It's a seriously degraded experience from a developer's perspective. Okay you've got one local LLM installed finally after configuring everything perfectly, what happens when you want to run a second instance? Now you've blown past your vram and system ram limits, and you're stuck to just one.
Furthermore, the model they recommend doesn't quite reach ~gpt-5.4-mini level performance- that quality dip means you may as well just pay for something like Kimi K2.6 via openrouter if you want a something ~>= sonnet 4.6 in performance as a backup for when you run out of anthropic/openai usage.
Not sure why you got downvoted. 95% of people should be paying for a subscription. It's far cheaper, far more scalable, and far less hassle.
Local AI only makes sense for a couple of use cases:
- Privacy
- Constant churning on tokens
- Latency
- Availability
Local AI is "cheaper" when you already have the hardware sitting around, like an old MacBook or gaming GPU, or the API cost (subscriptions will all run out if you churn 24/7) is too high to bare. I'm surprised companies are still selling their old MacBooks to employees, when they could be turning them into Beowulf clusters for cheap AI compute on long-running jobs (the cost is just electricity)If usage-based pricing is killing your vibe, find a cheaper subscription with higher limits. Here's a list of them compared on price-per-request-limit: https://codeberg.org/mutablecc/calculate-ai-cost/src/branch/...

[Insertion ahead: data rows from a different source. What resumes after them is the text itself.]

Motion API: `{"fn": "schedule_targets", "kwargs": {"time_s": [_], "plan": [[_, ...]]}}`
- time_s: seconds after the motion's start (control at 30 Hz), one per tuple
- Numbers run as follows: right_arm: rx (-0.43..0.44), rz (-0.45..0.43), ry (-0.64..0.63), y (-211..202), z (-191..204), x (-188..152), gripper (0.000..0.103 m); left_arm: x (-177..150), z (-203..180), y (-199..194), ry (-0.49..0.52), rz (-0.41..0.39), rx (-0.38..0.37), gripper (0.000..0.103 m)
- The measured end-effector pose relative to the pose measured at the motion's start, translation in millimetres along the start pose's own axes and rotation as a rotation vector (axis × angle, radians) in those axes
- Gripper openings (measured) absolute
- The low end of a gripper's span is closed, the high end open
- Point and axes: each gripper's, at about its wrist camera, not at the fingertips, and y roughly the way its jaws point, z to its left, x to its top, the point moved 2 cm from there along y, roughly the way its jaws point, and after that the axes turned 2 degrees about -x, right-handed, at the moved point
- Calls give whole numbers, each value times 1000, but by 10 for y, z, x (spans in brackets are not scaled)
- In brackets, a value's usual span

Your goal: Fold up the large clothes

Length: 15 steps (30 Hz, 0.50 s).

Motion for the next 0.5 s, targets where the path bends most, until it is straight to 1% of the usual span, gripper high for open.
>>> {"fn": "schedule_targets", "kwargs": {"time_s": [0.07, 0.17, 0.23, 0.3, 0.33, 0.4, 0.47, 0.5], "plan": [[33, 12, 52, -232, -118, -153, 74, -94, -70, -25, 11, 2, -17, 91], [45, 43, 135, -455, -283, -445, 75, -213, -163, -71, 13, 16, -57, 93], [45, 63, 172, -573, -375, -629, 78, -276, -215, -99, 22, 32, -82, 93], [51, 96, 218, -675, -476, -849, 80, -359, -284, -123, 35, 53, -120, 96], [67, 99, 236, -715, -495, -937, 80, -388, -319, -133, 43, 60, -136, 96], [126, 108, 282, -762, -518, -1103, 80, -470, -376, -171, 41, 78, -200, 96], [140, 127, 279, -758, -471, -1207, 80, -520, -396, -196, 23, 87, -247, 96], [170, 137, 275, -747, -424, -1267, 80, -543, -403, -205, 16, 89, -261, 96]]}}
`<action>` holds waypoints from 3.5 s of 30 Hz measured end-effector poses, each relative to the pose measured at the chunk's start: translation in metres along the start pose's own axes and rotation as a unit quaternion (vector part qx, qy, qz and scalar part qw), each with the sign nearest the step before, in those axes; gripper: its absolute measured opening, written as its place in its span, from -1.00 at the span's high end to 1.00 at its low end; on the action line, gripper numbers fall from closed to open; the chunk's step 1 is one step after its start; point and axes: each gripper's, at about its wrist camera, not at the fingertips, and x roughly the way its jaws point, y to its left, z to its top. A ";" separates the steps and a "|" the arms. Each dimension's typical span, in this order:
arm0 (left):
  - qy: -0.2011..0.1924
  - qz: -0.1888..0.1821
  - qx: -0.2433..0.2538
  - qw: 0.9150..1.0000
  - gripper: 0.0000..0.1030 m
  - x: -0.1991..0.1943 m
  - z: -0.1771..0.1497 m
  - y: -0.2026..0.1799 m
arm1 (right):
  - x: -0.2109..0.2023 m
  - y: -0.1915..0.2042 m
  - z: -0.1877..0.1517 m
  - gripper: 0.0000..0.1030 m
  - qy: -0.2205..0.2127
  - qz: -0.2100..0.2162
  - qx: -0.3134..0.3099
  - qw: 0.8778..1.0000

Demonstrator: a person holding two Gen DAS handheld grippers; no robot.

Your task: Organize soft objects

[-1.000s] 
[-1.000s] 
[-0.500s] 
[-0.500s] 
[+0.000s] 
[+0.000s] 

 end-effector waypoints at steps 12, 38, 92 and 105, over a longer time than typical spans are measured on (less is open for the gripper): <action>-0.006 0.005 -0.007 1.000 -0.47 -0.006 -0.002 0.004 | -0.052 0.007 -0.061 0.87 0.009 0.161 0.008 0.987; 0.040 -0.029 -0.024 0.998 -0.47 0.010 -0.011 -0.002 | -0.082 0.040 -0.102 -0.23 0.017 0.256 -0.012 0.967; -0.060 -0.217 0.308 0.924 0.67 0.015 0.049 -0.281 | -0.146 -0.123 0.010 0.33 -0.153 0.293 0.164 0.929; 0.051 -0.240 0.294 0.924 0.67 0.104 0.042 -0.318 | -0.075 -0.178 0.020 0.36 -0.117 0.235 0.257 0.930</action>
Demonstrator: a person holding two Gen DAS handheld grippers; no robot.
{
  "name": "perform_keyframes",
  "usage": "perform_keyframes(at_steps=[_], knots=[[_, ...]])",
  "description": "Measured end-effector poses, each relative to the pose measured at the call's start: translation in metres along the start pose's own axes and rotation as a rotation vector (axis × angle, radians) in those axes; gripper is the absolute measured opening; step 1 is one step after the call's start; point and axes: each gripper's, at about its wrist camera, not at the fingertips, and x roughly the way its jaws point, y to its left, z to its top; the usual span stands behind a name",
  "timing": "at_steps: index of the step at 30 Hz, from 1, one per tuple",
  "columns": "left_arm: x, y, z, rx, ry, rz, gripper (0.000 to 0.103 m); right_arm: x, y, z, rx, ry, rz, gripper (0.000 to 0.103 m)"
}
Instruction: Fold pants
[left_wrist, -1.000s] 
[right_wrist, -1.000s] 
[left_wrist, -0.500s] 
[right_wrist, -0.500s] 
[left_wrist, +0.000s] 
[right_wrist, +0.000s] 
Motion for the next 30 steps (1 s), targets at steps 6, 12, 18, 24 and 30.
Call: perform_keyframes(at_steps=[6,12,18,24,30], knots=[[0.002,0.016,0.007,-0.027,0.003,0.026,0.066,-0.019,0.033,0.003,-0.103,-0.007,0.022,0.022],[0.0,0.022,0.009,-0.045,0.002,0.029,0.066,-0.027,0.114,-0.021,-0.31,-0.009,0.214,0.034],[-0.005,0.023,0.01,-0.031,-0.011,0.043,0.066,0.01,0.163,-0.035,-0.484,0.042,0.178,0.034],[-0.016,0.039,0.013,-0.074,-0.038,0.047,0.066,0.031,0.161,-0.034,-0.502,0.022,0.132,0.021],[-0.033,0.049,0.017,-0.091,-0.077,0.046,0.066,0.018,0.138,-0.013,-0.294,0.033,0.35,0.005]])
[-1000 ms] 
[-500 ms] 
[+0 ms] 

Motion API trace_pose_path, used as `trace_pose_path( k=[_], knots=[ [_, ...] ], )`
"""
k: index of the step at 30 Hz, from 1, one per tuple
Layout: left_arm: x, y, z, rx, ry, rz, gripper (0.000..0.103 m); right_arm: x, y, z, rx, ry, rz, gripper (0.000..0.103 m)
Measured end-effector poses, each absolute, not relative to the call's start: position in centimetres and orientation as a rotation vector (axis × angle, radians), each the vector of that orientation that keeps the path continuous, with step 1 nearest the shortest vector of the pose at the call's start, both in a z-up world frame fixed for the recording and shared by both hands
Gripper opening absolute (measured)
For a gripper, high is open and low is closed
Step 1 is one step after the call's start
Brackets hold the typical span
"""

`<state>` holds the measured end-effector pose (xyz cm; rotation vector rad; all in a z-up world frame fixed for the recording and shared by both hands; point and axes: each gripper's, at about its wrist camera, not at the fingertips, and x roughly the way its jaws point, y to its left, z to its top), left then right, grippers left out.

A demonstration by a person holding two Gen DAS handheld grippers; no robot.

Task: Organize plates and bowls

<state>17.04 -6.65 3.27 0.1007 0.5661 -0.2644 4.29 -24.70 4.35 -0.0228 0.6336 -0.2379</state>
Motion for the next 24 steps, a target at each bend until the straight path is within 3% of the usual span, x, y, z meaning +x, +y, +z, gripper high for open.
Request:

Why are you running 2 instances anyways? If you want that workflow just rent a few ec2 gpu instances and fire away?
you e gott token addiction.
Your point about caliber/quality is fair, but I have been pretty astonished by some of the newer/better models (Gemma 4 variants, GPT-OSS before that).
However, there's not a lot of memory increase to have multiple sessions in parallel with one model. It's an HTTP server, and other than some caching, basically stateless.